Richiesta per la quale l'assessore Srour ha già dato piena disponibilità.
Srour si è detto «profondamente consapevole che la situazione dell'edilizia residenziale pubblica non è delle migliori sia a livello locale che nazionale».
«La Regione Abruzzo ha già dato un segnale nuovo con un programma che partirà a breve e che prevede, la costruzione di 200 alloggi di edilizia residenziale pubblica e circa 1.032 alloggi di edilizia sovvenzionata».
L'assessore ha riferito che la Regione ha istituito un fondo sociale di 250 mila euro per consentire l'erogazione di contributi in favore degli assegnatari di alloggi di edilizia residenziale pubblica impossibilitati a sostenere l'onere del canone ed altri 250 mila per agevolare il canone alle famiglie più bisognose: «un piccolo segnale, ma per darne di più forti è necessario modificare le leggi regionali di riferimento che sono ormai datate».

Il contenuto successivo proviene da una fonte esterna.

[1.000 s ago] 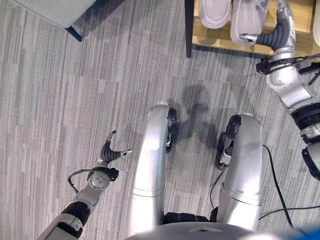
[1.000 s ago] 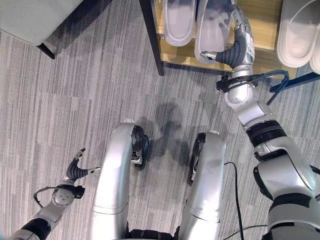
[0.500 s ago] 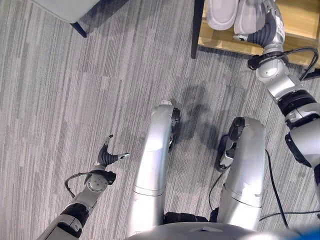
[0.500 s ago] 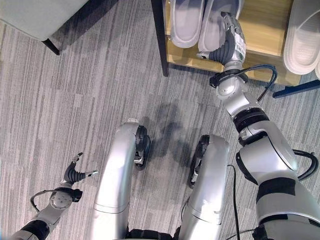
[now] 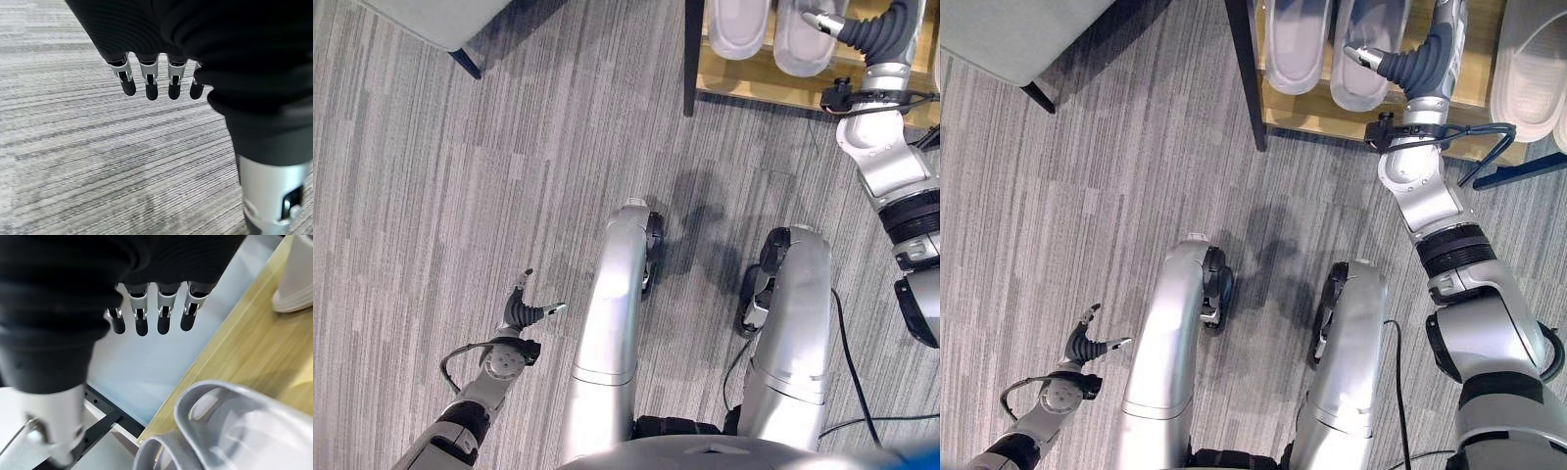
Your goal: Arrange the slippers neatly on the shoe rack.
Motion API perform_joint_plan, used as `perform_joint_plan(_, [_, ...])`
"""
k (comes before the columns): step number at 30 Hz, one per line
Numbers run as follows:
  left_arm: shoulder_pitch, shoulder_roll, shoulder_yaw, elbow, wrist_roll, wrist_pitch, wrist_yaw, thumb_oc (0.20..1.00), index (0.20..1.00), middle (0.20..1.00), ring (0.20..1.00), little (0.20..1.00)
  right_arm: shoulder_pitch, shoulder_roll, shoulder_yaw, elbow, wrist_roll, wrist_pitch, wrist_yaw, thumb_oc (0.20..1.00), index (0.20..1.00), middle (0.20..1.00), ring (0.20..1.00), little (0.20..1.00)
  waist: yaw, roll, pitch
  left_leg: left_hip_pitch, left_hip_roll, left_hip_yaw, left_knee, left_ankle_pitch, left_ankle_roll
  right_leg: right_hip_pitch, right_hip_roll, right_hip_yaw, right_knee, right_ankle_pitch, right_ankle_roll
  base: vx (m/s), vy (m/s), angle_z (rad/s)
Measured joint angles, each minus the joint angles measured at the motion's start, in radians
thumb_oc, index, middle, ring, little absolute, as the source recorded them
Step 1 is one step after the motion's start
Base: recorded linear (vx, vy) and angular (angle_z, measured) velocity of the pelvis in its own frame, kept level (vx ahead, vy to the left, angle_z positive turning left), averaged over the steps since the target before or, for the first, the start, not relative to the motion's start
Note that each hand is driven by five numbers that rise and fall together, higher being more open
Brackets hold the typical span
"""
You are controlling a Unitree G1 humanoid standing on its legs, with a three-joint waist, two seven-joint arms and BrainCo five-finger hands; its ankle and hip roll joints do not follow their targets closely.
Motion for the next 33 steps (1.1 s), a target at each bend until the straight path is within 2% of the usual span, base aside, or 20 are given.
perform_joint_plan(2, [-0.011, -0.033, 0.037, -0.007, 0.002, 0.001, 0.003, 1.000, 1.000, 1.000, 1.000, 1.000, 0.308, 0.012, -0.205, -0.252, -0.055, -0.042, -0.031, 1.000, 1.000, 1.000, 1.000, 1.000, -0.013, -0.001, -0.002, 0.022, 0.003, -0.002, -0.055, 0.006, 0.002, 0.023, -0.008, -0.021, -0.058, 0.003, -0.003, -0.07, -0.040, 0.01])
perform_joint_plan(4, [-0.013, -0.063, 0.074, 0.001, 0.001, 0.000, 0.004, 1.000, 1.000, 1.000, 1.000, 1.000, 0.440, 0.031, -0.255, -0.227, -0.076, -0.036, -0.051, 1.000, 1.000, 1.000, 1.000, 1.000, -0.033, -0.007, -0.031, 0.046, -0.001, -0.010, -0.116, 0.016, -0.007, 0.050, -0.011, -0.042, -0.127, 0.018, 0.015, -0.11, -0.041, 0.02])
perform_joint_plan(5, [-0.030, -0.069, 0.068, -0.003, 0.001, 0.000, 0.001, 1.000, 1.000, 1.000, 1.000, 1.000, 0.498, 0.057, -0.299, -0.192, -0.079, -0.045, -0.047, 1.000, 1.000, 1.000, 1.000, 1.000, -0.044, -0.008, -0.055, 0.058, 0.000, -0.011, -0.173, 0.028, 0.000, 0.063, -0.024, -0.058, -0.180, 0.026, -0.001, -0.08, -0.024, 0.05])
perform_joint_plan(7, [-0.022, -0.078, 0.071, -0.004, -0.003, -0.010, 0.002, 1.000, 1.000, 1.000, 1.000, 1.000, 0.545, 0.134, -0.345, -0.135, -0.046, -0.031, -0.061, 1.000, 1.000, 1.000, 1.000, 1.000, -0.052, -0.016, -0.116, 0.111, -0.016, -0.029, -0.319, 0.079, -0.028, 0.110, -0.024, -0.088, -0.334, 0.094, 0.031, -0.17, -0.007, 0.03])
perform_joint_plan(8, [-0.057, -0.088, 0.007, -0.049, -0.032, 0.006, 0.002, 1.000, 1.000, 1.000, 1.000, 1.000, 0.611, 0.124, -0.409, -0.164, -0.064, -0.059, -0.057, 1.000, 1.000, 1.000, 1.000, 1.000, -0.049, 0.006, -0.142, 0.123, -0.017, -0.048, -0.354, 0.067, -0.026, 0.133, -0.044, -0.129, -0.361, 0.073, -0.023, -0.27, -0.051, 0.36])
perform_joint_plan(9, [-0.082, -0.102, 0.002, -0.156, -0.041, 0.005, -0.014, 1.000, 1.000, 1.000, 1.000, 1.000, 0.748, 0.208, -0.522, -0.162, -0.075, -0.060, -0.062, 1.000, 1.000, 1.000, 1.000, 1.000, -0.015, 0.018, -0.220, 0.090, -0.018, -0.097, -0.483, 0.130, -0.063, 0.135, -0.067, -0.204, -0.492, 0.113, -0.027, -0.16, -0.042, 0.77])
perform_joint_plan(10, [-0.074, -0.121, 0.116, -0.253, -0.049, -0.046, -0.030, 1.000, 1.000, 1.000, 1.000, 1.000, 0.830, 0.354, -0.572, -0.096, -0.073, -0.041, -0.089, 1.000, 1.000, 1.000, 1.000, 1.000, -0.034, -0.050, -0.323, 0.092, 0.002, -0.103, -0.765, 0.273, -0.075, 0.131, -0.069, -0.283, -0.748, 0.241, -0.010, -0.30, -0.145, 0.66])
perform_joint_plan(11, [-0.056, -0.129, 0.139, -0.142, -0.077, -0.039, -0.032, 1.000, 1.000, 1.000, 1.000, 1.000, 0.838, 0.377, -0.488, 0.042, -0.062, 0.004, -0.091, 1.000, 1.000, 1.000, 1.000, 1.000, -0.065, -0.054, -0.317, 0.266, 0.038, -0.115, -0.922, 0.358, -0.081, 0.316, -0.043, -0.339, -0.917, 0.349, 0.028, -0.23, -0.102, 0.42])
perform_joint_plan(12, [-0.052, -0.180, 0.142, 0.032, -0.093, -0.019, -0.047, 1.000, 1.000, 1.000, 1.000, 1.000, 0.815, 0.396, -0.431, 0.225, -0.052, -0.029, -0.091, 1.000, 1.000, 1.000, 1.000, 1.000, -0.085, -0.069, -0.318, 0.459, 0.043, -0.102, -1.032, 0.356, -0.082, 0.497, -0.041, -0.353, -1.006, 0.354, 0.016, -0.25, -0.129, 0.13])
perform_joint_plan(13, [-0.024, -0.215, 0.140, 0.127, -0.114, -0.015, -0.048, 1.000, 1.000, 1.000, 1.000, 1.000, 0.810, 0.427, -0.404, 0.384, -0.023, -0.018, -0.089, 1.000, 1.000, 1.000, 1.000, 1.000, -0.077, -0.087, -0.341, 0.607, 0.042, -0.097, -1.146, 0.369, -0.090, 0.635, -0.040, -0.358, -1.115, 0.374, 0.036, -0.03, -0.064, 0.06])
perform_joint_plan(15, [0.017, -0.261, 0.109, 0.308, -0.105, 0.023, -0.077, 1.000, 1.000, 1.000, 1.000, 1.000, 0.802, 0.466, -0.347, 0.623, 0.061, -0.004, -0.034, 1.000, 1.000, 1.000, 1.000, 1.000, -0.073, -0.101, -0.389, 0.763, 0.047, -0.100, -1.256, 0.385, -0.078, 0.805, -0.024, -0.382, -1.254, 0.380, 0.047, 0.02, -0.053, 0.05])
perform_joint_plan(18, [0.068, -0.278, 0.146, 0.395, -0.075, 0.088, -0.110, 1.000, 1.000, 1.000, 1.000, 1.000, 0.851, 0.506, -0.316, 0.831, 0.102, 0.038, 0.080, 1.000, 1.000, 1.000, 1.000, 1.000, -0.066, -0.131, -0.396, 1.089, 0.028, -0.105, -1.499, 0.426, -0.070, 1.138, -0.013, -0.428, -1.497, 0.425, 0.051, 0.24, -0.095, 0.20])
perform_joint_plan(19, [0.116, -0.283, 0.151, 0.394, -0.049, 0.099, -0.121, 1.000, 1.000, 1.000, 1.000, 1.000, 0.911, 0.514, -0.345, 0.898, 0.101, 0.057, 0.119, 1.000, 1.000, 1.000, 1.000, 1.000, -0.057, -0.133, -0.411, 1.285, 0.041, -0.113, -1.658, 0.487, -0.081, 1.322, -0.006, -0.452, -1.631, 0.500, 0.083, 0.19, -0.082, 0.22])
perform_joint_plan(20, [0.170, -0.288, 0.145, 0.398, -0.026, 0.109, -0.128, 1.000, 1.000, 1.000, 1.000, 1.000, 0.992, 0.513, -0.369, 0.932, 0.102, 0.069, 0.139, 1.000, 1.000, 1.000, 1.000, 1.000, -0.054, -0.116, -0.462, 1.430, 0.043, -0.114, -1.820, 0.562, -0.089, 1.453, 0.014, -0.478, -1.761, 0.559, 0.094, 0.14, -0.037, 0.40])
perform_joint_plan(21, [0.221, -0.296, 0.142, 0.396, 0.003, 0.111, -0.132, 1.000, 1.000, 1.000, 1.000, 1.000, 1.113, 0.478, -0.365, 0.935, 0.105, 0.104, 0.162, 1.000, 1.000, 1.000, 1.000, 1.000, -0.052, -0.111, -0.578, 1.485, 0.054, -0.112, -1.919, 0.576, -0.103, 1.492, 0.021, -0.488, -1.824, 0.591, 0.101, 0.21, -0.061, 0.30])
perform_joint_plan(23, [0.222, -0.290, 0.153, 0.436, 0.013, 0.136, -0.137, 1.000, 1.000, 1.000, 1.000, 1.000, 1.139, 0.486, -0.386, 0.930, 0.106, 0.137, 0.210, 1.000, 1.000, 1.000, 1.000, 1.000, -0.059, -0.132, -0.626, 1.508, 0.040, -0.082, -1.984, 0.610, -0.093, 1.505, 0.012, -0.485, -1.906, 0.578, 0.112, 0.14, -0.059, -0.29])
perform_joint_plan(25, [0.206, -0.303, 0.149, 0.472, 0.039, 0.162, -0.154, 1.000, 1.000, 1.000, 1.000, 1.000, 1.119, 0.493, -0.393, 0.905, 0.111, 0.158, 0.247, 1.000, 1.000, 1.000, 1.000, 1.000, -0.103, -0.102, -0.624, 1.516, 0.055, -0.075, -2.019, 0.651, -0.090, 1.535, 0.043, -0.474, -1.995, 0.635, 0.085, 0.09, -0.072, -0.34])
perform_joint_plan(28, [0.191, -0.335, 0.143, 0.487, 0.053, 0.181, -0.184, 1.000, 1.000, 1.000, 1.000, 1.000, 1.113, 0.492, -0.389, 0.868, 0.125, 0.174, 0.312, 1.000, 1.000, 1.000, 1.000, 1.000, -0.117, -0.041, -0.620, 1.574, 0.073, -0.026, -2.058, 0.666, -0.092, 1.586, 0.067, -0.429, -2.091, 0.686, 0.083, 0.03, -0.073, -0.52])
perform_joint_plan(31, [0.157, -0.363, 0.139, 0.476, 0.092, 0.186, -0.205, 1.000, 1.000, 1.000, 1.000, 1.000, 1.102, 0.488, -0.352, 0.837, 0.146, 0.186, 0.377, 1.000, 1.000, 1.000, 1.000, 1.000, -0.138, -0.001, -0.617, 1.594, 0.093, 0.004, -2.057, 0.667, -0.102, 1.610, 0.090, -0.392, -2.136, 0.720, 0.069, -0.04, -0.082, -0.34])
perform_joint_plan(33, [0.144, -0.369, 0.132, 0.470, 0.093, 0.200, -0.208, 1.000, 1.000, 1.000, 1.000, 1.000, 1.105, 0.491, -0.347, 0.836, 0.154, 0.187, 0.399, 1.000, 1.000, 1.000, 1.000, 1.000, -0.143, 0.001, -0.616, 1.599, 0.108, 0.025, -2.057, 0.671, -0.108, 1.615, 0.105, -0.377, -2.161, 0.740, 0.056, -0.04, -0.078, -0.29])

Le associazioni dei consumatori, di concerto con Srour, hanno manifestato un forte interesse, legittimato anche dai riconoscimenti di legge, a tutelare gli interessi economici diffusi di tutti i cittadini, compresi quelli che, pur avendone diritto, sono ancora in attesa dell'assegnazione di un alloggio di edilizia economica e popolare.
«A breve partirà un tavolo di concertazione» ha concluso, «in cui tutti i portatori di interesse saranno chiamati a proporre soluzioni utili per azzerare gli sprechi e creare una reale gestione di impresa che fino ad oggi non c'è stata».